2012 in books
I’m bad at year-end lists because I can never remember what happened when. I’d be a terrible witness at a crime scene. But a few books, or reading experiences, stand out for one reason or another. Here’s a brief what, where, when, how and sometimes why.
Aliens & Anorexia by Chris Kraus. I was reading this on the patio of a sports bar near my house. They make great coffee, this sports bar, and if there’s not a soccer game on tv it’s a nice place to read. A man sitting near me checked out the title.
“Aliens and anorexia.”
Then he checked me out. “But you’re not anorexic.”
“Well, it’s fiction, it’s not a how-to guide.”
I also read Kraus’s I Love Dick, which I wrote about here.
The Picture of Dorian Grey by Oscar Wilde. At first this felt like reading a compendium of Wilde witticisms. I didn’t realize that so many quotes attributed to him were actually things his characters said. I hope no one does that to me: “I’m so fucking high.” – Anna Leventhal.
The Satanic Verses by Salman Rushdie. I had never read this before! Don’t ask me why. I was, as I’ve mentioned earlier, somewhat pious about Rushdie as a young person, and he remains one of my favourite writers. I read the first chapter many years ago, and thought it was the most amazing thing I’d ever read. So amazing, in fact, that I didn’t read the rest of the book, until this fall. I read most of it in a chair in my studio in Johnson, Vermont. One of the nicest things anyone gave me this year was a 1993 paperback copy of the book, published by the Consortium, an anonymous publishing group that came together to bring out the book in paperback in spite of the fatwa. My friend, the one who gave me the book, said he doesn’t give a shit about Salman Rushdie. I’m glad he doesn’t.
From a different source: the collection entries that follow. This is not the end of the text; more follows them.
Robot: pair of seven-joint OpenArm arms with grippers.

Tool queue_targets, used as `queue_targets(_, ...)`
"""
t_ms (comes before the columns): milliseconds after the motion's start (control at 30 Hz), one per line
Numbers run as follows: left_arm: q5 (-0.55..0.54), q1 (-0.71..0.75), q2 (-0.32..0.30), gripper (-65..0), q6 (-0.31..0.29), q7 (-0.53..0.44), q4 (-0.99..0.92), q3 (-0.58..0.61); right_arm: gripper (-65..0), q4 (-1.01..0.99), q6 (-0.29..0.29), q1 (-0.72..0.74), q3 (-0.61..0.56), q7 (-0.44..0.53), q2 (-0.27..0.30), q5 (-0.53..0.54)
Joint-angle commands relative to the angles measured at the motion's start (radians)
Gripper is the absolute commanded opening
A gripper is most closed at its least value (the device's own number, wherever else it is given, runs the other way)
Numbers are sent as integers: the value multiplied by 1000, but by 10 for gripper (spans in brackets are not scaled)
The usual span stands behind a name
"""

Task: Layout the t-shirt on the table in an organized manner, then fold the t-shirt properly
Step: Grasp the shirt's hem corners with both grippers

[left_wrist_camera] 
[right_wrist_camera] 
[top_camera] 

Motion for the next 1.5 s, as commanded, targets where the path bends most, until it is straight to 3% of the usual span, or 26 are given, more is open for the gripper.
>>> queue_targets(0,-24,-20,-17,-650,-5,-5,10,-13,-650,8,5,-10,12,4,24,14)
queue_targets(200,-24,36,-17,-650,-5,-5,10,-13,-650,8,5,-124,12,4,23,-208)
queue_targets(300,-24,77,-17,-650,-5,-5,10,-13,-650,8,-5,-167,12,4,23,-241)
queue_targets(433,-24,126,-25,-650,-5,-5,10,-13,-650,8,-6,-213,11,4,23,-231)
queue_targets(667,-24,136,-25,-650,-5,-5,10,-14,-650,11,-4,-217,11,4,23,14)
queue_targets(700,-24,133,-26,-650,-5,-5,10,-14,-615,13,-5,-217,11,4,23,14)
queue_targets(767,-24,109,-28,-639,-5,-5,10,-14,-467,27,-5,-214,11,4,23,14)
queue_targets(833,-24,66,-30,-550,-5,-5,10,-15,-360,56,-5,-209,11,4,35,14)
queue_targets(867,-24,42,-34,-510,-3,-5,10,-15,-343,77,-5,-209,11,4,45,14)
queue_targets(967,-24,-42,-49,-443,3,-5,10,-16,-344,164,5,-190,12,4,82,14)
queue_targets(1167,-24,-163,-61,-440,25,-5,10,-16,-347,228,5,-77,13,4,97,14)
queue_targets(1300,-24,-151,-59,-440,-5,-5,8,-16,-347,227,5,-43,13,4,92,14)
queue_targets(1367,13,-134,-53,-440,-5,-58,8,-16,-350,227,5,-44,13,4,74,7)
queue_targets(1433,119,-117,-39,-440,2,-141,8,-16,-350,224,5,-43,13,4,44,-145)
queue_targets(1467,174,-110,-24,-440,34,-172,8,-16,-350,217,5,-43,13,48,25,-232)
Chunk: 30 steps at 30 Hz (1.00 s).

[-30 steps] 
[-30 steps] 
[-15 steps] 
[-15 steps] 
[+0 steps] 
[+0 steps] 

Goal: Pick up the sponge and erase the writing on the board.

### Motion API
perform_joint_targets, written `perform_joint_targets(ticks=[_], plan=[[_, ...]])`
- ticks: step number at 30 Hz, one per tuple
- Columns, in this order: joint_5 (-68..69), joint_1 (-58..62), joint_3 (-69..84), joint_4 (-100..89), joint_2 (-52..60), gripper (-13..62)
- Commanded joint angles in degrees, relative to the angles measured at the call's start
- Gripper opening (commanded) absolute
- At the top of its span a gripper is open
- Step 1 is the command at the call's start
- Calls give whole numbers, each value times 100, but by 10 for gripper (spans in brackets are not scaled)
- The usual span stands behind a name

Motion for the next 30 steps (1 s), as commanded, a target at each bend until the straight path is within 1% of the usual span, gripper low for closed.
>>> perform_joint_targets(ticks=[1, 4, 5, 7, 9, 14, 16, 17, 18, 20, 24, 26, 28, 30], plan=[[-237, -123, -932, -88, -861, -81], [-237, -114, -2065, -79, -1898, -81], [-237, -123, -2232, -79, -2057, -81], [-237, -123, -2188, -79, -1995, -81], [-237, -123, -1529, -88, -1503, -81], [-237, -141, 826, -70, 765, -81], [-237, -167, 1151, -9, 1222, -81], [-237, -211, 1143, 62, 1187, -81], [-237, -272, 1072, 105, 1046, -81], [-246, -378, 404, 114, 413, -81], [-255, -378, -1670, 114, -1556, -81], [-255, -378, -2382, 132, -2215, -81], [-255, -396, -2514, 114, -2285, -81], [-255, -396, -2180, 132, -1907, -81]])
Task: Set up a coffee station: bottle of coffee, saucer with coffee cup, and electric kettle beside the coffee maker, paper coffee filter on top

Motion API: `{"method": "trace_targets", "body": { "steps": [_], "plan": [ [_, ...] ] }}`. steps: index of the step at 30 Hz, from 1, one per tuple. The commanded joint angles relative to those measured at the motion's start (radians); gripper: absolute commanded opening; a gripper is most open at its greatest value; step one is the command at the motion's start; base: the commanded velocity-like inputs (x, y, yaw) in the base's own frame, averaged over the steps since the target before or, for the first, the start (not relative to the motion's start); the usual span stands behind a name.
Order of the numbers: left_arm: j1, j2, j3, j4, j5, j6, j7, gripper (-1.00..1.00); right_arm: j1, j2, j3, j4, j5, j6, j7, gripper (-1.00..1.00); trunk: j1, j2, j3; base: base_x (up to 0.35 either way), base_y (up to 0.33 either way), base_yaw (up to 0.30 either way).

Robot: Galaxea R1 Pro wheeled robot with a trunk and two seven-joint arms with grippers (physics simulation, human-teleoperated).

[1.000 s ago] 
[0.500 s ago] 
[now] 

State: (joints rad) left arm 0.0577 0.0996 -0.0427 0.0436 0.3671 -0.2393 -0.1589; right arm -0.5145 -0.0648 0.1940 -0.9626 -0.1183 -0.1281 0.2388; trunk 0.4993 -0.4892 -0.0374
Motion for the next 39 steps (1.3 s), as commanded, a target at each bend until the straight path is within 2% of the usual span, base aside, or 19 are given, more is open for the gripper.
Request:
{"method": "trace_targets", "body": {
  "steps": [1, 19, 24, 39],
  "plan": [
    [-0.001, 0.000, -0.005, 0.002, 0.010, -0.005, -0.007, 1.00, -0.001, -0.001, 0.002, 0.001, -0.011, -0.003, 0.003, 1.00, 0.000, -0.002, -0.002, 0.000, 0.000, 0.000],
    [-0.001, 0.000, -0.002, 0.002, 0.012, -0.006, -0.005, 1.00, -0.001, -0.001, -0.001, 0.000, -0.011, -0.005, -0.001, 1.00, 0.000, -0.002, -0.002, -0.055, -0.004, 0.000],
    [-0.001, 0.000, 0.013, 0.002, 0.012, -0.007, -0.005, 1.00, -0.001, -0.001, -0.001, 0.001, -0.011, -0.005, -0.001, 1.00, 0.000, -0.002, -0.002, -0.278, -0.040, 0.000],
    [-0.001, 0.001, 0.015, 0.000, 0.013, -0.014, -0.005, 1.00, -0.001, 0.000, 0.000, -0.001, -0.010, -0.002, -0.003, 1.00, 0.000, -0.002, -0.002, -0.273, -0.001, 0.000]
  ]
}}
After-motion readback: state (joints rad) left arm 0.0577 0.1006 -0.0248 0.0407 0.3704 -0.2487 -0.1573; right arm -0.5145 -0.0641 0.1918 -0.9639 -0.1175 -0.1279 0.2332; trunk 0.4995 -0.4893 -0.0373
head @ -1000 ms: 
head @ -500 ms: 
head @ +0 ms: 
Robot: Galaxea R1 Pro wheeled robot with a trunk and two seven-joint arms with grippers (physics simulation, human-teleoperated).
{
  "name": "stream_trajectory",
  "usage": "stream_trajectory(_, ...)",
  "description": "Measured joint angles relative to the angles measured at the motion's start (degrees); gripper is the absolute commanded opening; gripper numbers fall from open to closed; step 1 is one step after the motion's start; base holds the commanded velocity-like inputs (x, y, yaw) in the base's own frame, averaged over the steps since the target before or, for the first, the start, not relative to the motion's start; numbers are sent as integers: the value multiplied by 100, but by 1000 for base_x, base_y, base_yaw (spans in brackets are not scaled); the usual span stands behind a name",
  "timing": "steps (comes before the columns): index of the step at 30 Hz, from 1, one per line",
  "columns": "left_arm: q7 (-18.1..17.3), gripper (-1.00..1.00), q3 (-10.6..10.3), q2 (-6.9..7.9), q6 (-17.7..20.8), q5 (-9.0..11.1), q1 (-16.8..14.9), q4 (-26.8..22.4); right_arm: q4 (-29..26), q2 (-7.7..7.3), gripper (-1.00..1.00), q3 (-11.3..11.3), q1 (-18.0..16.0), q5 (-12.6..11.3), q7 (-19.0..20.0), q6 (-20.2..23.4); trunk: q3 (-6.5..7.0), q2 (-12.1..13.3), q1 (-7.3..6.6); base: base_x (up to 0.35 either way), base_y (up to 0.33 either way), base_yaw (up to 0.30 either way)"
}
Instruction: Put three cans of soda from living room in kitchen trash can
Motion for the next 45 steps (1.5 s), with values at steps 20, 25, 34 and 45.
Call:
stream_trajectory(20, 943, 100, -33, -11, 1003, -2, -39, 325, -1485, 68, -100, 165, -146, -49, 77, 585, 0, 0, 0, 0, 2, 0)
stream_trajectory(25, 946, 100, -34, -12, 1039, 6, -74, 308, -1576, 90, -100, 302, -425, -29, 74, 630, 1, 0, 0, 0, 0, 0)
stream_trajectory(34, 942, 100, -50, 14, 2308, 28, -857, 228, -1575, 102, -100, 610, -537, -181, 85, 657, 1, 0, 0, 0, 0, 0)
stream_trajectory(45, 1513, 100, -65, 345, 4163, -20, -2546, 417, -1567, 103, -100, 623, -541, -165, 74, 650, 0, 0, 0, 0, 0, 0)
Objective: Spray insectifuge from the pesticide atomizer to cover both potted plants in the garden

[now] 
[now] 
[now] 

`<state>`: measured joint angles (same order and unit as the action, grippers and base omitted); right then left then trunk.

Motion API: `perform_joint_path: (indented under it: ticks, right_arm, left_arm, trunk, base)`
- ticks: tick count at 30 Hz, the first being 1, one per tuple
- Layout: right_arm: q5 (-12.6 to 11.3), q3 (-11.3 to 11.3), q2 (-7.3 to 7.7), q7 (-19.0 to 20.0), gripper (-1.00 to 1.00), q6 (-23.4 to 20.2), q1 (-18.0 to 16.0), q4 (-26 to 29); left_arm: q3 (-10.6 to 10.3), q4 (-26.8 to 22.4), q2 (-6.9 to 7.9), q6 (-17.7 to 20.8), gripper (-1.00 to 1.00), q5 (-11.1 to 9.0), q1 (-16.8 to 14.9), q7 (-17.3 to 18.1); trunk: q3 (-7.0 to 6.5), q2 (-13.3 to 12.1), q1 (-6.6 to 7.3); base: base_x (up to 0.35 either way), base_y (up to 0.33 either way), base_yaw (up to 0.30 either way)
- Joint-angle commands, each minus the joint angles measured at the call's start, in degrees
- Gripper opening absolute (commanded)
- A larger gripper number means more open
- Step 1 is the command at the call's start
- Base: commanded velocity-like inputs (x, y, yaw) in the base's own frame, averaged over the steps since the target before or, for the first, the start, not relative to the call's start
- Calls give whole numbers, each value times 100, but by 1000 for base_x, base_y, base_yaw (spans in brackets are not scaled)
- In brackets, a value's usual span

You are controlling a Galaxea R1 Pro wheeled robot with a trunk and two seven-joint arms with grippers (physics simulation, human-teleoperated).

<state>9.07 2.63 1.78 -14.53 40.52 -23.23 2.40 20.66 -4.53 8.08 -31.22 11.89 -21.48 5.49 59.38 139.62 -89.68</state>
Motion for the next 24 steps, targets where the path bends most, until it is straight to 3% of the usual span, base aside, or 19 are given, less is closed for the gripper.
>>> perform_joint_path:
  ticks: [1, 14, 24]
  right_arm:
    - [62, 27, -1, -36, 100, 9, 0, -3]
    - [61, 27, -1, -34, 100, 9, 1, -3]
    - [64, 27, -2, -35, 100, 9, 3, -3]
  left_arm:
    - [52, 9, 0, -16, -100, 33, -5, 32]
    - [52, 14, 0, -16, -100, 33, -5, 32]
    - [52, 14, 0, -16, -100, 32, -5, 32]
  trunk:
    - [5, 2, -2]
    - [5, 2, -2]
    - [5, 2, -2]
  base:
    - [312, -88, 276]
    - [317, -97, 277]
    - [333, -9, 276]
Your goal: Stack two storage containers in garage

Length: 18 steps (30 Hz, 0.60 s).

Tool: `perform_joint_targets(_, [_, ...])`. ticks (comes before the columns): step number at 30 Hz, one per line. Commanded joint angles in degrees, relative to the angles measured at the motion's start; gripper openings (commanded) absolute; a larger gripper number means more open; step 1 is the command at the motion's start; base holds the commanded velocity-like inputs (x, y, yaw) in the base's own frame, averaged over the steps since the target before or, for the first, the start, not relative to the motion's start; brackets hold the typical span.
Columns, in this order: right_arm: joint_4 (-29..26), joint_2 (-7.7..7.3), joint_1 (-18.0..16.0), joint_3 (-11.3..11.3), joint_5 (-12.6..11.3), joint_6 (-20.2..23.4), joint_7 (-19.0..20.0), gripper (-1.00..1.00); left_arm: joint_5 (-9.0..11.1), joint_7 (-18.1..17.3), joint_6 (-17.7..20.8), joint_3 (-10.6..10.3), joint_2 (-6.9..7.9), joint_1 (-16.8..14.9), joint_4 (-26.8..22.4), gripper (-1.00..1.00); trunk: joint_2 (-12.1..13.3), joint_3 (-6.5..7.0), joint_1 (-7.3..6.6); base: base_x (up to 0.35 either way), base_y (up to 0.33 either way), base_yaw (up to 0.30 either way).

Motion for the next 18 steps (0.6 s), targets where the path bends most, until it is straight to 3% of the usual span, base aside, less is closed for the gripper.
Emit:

It was hard to find something to read after Satanic Verses, but I went for Bad Behaviour by Mary Gaitskill. It felt a little cold and surface-prickly after the vast heated expanse of SV. In that same armchair in Vermont I also read Train Dreams by Denis Johnson, the Queer Ultraviolence anthology, and a bunch of short stories by Grace Paley, Amy Hempel, and W. Somerset Maugham. Rushdie and Grace Paley were how I would rev myself up to write. The studio next to mine was called the Grace Paley studio. I was jealous, and also relieved, that it wasn’t mine. The building itself was called the Maverick Writing Studios. Every time I’d unlock the door I’d think “I’m not afraid to get mavericky in there.”
Herzog by Saul Bellow. I had also never read Bellow before. What a fucking revelation. I read this mostly on the beach in Cuba, when I should have been reading Hemingway or Graham Greene or something more topical. In Cuba I also read The Free World by David Bezmogis, The Left Hand of Darkness by Ursula Leguin, and Atonement by Ian MacEwan. That’s more or less in order of how much they affected me. I’m just now reading Mr. Sammler’s Planet, also by Bellow.
Blood & Guts in High School by Kathy Acker. I am still not sure what’s up with this book. It’s very shocking, but I don’t think it’s shocking for shocking’s sake. Or, if it is, that there’s a politics in that – something about upsetting the bourgeois standard of decorum and self-care. Disease as resistance. Rage as aesthetic.
People Park by Pasha Malla. I read this at a cottage in the Eastern Townships. A startling, sprawling, ominous book that hasn’t received as much critical attention as I thought it would, maybe because people don’t really know how to handle it yet. I interviewed Malla later, at the launch. It was about 400 degrees in the bookstore – everyone was sweating. It was hard to breathe. When I introduced him I got so physically nervous I thought I sounded like I was going to cry. We talked about masculinity, violence, the failure of community, Simpsons references, the grotesque.
I tried to read Disgrace by J.M. Coetzee, on a friend’s recommendation, and I just couldn’t. Maybe because I had recently reread The Corrections by Jonathan Franzen and couldn’t handle another lecherous professor/manic-pixie-dream-girl student relationship. I rarely let a book go, but this one will have to wait. Til patriarchy ends.
Are You My Mother? by Alison Bechdel. I actually whispered “holy shit” to myself several times while reading this, out of recognition as much as admiration.
Why I Write by George Orwell, an essay collection. A slim book, I read it mostly at work and on the metro, along with Willa Cather’s My Mortal Enemy. It was one of the few nonfiction books I read this year.
A guy who regularly eats lunch at the cafe/bar where I work loaned me We Need a Modern Galileo by Gil Adamson when he heard I was a writer. The next week he asked to borrow my bike. I said no, because that’s not how it works. I didn’t read it for a while because it felt like an obligation. When I did, I was startled by its strange, sharp, astute prose.
I reread Watership Down for maybe the hundredth time, and cried approximately every three pages. I started to write something about sentiment, aesthetics, catharsis, but it’s not there yet. Sometimes I get sad because I know I will never write anything that good.